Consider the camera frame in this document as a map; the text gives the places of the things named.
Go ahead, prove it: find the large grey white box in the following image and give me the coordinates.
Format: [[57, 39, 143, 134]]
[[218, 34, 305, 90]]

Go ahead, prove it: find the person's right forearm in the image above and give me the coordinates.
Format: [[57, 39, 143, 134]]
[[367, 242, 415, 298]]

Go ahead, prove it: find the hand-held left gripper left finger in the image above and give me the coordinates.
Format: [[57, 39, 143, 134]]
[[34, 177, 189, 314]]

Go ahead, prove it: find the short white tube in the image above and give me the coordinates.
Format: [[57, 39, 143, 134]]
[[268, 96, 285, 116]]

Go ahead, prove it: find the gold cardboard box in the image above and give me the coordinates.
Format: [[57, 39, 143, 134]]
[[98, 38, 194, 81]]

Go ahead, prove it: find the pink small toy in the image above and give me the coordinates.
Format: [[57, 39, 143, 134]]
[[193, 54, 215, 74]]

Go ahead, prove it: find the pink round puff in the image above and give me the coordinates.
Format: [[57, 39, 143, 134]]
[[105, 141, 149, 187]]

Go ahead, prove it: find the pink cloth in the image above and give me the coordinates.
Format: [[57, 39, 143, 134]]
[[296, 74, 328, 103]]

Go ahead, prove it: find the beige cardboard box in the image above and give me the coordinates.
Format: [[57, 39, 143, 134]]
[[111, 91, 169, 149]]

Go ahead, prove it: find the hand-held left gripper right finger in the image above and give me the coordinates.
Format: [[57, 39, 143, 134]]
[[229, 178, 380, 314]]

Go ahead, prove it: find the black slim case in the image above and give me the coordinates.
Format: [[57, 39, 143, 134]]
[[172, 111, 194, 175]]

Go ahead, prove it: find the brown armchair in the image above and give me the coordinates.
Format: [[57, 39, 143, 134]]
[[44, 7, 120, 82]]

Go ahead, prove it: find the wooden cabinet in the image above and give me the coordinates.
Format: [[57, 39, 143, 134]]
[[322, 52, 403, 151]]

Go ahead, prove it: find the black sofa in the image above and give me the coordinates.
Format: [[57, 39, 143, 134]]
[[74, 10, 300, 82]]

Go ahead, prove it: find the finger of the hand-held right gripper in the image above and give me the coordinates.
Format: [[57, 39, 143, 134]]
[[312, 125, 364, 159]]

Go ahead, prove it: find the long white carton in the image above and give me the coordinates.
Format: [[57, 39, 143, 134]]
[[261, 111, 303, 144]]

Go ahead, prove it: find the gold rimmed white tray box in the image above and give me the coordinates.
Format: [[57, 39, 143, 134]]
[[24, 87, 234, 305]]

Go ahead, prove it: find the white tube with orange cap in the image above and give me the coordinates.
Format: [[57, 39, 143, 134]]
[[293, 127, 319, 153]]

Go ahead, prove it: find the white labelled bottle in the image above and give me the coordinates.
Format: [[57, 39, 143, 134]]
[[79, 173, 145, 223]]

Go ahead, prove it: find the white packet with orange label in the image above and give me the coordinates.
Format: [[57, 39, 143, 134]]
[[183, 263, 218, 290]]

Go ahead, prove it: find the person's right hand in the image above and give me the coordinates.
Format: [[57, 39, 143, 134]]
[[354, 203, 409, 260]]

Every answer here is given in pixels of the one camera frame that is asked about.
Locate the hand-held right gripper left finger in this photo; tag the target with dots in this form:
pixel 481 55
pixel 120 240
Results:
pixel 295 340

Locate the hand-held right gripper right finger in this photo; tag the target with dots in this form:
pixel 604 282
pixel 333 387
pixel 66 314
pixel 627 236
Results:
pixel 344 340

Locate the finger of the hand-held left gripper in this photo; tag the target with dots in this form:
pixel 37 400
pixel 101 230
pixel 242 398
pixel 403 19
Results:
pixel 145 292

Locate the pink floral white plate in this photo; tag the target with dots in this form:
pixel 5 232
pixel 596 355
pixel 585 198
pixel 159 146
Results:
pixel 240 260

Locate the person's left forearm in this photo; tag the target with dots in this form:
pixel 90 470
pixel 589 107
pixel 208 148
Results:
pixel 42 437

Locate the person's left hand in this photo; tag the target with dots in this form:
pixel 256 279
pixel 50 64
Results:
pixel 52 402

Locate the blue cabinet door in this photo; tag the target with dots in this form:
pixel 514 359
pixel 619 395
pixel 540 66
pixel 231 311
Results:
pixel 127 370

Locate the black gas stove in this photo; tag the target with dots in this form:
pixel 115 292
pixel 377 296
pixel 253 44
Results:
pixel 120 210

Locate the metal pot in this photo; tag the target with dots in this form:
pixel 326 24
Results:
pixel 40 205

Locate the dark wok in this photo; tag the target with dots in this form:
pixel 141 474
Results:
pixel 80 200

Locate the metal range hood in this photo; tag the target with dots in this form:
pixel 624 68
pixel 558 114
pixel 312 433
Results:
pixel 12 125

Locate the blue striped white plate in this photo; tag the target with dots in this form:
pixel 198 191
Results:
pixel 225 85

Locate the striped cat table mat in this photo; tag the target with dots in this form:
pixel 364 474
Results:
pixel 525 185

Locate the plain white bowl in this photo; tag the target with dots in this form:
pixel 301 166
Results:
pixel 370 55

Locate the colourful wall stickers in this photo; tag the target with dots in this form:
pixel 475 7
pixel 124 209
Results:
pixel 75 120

==============================

#### [Task to carry out]
Report how many lines in the data include the string "camera", giving nothing but that number.

#### [Answer to the exercise]
2